Directions: Search the records for lines with the word "them" and copy each match.

-- -- --

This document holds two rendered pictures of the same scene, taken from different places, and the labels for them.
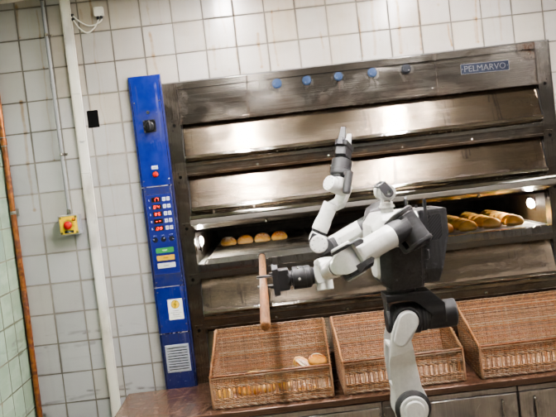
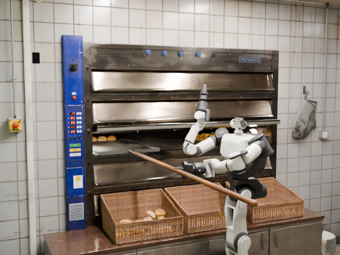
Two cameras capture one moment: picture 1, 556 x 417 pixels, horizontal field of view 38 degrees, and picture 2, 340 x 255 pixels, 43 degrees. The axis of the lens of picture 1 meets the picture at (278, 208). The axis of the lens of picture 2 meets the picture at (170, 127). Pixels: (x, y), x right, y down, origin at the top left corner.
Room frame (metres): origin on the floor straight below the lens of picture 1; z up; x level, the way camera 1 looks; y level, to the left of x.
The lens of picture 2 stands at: (0.58, 1.26, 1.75)
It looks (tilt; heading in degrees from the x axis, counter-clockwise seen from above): 5 degrees down; 336
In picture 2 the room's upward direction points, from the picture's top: straight up
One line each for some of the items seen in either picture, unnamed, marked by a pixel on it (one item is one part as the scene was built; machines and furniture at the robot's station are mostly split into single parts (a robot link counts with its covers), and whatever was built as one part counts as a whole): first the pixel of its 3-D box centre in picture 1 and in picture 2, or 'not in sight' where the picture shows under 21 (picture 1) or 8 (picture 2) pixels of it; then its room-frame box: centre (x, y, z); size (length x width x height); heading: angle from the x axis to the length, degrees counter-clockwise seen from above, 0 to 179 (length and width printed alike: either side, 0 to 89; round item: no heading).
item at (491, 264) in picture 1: (378, 276); (189, 166); (4.07, -0.46, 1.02); 1.79 x 0.11 x 0.19; 90
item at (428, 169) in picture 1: (366, 174); (189, 110); (4.07, -0.46, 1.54); 1.79 x 0.11 x 0.19; 90
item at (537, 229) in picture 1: (374, 248); (188, 151); (4.09, -0.46, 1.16); 1.80 x 0.06 x 0.04; 90
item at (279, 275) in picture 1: (288, 278); (190, 169); (3.12, -0.01, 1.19); 0.12 x 0.10 x 0.13; 91
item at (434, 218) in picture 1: (405, 243); (244, 153); (3.21, -0.49, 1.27); 0.34 x 0.30 x 0.36; 6
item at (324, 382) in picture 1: (270, 361); (140, 214); (3.79, 0.11, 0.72); 0.56 x 0.49 x 0.28; 89
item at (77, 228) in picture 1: (69, 224); (15, 124); (4.02, 1.03, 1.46); 0.10 x 0.07 x 0.10; 90
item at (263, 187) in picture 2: (419, 309); (247, 187); (3.21, -0.52, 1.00); 0.28 x 0.13 x 0.18; 92
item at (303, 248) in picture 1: (261, 251); (123, 148); (4.24, 0.11, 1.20); 0.55 x 0.36 x 0.03; 91
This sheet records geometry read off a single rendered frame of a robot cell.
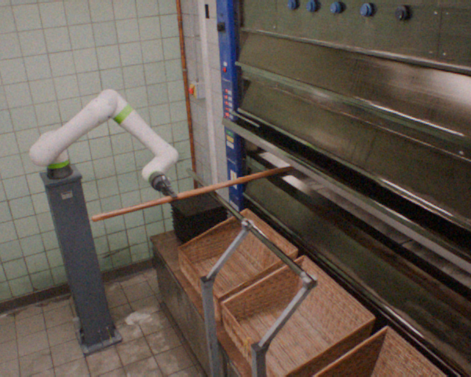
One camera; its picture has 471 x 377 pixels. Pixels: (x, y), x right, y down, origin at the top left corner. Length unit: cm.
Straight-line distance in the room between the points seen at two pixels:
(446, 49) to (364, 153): 53
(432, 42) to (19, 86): 249
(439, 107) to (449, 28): 23
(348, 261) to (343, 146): 52
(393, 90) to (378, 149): 24
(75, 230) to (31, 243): 84
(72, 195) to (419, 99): 190
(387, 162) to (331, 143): 32
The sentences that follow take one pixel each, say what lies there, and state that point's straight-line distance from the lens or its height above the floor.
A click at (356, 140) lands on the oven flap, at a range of 192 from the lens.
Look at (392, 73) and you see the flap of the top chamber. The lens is 174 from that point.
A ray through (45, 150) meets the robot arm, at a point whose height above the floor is 142.
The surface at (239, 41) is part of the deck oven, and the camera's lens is 266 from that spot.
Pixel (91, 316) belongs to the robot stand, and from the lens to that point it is 320.
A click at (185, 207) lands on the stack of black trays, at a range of 296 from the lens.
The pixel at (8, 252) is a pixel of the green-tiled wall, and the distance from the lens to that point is 367.
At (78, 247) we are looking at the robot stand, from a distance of 292.
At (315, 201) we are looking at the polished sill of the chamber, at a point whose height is 117.
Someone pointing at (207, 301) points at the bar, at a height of 84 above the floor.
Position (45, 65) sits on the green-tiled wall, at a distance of 328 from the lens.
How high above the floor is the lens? 220
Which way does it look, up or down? 25 degrees down
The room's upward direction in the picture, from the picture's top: 4 degrees counter-clockwise
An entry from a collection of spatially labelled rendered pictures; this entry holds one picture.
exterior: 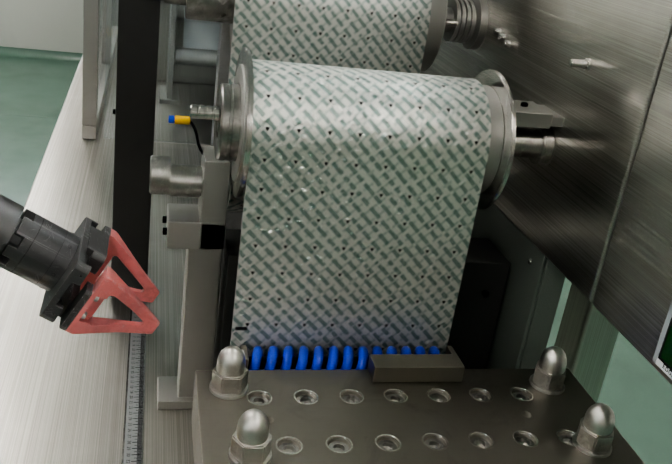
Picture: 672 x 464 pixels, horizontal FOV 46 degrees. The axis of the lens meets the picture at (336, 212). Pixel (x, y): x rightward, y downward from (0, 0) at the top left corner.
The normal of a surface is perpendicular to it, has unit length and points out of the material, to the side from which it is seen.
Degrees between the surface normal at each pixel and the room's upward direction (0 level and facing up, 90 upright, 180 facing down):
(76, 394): 0
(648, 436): 0
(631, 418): 0
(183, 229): 90
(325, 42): 92
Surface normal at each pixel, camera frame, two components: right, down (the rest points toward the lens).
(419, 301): 0.20, 0.40
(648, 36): -0.97, -0.04
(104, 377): 0.13, -0.92
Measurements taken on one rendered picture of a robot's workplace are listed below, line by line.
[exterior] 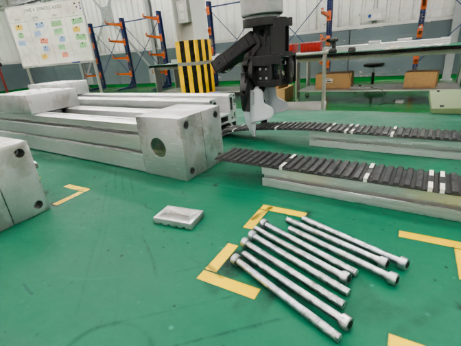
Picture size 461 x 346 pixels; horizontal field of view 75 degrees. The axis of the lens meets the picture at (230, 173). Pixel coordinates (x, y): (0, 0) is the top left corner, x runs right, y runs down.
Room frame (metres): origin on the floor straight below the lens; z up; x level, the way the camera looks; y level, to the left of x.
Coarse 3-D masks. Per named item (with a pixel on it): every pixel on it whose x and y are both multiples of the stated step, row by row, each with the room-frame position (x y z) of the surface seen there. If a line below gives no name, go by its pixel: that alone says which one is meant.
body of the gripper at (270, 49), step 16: (272, 16) 0.57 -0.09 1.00; (256, 32) 0.59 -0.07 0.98; (272, 32) 0.57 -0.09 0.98; (288, 32) 0.57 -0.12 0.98; (256, 48) 0.59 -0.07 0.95; (272, 48) 0.57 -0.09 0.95; (288, 48) 0.57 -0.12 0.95; (256, 64) 0.57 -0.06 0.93; (272, 64) 0.57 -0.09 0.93; (288, 64) 0.58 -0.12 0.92; (256, 80) 0.59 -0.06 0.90; (272, 80) 0.55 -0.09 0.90; (288, 80) 0.58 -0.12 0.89
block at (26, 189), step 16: (0, 144) 0.35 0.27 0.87; (16, 144) 0.35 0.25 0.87; (0, 160) 0.33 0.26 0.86; (16, 160) 0.35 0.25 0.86; (32, 160) 0.36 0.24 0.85; (0, 176) 0.33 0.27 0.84; (16, 176) 0.34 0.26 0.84; (32, 176) 0.35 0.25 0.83; (0, 192) 0.32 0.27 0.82; (16, 192) 0.34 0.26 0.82; (32, 192) 0.35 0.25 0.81; (0, 208) 0.32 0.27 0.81; (16, 208) 0.33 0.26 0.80; (32, 208) 0.34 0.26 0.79; (48, 208) 0.36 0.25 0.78; (0, 224) 0.31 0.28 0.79
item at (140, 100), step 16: (80, 96) 1.01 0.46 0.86; (96, 96) 0.96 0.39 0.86; (112, 96) 0.91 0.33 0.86; (128, 96) 0.87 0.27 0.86; (144, 96) 0.83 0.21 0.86; (160, 96) 0.80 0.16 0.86; (176, 96) 0.77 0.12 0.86; (192, 96) 0.74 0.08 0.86; (208, 96) 0.71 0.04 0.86; (224, 96) 0.69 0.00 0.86; (224, 112) 0.69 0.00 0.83
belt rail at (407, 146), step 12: (312, 132) 0.53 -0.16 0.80; (324, 132) 0.51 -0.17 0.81; (336, 132) 0.50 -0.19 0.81; (312, 144) 0.53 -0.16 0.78; (324, 144) 0.51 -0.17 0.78; (336, 144) 0.50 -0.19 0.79; (348, 144) 0.49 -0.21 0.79; (360, 144) 0.48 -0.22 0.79; (372, 144) 0.48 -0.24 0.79; (384, 144) 0.46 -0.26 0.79; (396, 144) 0.46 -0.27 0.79; (408, 144) 0.45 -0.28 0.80; (420, 144) 0.43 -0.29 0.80; (432, 144) 0.42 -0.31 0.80; (444, 144) 0.41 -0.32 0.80; (456, 144) 0.41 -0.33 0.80; (420, 156) 0.43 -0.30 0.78; (432, 156) 0.42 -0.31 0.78; (444, 156) 0.41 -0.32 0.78; (456, 156) 0.40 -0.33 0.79
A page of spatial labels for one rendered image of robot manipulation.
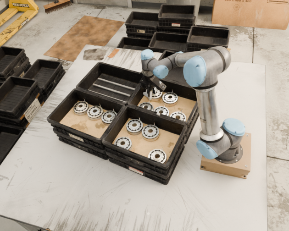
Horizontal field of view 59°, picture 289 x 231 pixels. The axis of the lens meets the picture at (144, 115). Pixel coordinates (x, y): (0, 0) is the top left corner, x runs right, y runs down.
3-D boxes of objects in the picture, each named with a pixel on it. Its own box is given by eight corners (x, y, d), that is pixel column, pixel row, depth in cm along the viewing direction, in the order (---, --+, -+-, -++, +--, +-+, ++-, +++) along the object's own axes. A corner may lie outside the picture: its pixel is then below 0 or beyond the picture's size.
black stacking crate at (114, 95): (148, 87, 184) (147, 74, 175) (128, 116, 168) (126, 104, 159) (102, 73, 197) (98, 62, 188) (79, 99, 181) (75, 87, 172)
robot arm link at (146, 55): (145, 58, 142) (137, 51, 146) (147, 74, 150) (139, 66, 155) (157, 53, 144) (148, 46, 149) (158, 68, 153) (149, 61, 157)
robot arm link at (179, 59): (240, 38, 109) (175, 47, 152) (221, 47, 105) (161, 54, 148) (246, 63, 113) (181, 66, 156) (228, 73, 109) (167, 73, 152)
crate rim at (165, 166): (187, 127, 147) (187, 124, 145) (167, 170, 130) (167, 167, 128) (126, 107, 160) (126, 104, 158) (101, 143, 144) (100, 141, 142)
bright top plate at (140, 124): (146, 123, 157) (146, 123, 156) (136, 134, 152) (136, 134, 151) (132, 117, 161) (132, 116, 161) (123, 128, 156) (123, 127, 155)
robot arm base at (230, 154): (239, 140, 151) (243, 130, 144) (239, 162, 142) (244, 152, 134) (213, 137, 154) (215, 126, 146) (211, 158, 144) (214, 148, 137)
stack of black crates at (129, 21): (163, 37, 338) (163, 13, 312) (158, 51, 320) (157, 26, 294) (134, 35, 347) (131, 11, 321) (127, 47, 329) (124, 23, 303)
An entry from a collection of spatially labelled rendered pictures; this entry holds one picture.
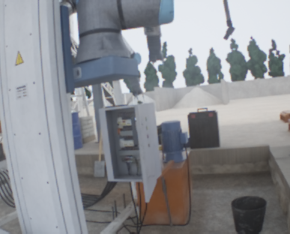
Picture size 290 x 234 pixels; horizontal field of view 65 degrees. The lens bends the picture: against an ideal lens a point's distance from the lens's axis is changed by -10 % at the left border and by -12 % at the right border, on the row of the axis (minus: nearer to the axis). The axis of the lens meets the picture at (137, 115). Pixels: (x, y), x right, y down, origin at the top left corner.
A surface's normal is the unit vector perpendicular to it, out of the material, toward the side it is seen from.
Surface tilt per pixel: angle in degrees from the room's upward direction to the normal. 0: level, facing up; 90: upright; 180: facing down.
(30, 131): 90
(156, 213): 90
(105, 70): 90
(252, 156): 90
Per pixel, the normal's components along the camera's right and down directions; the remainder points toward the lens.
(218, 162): -0.38, 0.08
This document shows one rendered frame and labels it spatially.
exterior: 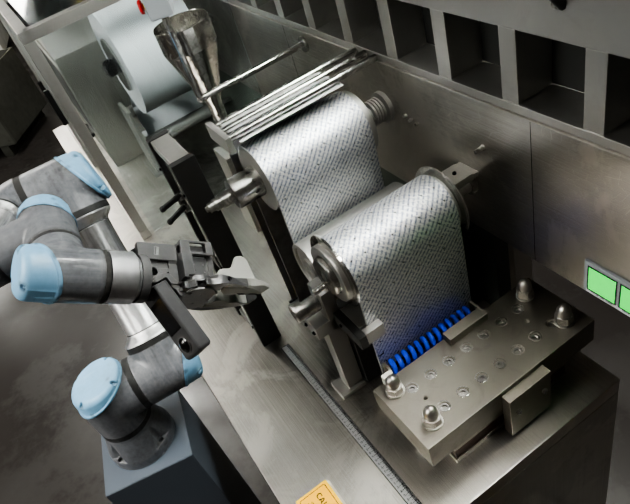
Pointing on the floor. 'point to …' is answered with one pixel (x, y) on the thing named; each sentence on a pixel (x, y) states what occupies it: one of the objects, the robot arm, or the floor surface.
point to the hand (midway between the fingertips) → (256, 295)
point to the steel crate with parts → (6, 102)
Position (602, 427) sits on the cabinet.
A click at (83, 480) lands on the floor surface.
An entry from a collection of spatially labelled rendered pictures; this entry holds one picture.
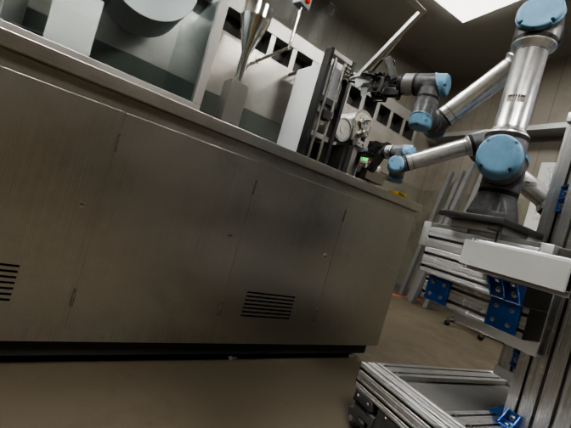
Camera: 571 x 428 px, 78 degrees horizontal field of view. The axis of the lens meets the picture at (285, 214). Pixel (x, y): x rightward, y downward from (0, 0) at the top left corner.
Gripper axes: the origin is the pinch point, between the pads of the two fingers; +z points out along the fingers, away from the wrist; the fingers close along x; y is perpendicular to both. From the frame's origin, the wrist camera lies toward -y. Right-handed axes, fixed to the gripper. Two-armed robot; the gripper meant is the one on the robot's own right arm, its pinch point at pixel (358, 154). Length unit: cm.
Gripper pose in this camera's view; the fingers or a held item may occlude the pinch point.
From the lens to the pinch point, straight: 206.9
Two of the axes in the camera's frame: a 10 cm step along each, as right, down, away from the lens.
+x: -7.9, -2.2, -5.8
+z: -5.5, -1.6, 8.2
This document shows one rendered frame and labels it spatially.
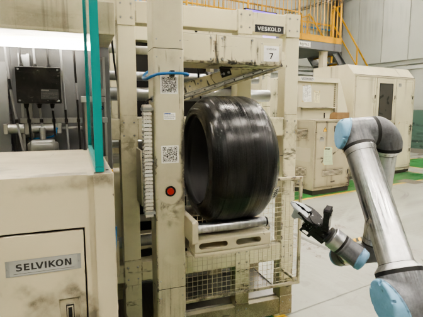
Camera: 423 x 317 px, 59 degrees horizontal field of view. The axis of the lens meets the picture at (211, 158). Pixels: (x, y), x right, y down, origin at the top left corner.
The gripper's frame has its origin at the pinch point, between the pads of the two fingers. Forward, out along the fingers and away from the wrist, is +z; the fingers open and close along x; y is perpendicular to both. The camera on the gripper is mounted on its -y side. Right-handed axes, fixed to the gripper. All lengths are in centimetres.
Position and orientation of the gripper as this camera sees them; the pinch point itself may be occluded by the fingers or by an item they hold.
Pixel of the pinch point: (294, 202)
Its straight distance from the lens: 161.5
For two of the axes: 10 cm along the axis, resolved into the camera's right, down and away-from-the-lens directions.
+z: -7.8, -6.1, 1.6
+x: 5.0, -4.4, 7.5
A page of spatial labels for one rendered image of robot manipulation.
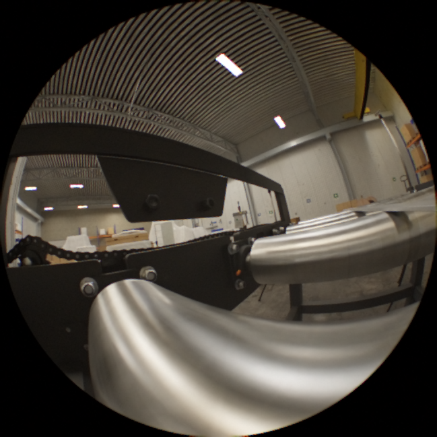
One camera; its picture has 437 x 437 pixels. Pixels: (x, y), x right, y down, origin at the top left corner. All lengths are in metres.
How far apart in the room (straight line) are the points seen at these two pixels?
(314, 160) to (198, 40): 9.68
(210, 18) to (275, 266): 7.62
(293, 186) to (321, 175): 2.20
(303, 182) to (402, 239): 10.35
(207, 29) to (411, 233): 7.63
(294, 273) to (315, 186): 10.20
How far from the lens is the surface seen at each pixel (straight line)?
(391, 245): 0.29
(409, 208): 0.25
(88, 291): 0.21
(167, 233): 4.01
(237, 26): 7.92
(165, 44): 7.64
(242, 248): 0.36
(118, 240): 3.68
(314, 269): 0.27
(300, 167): 10.82
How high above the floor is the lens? 0.95
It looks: 6 degrees up
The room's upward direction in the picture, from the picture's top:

-- -- --

Answer section:
This document holds two rendered pictures of the same scene, taken from different places, and the labels for them.
Position and orientation of the gripper as this camera sees them; the pinch point itself may be occluded by the fingers or by an item they hold.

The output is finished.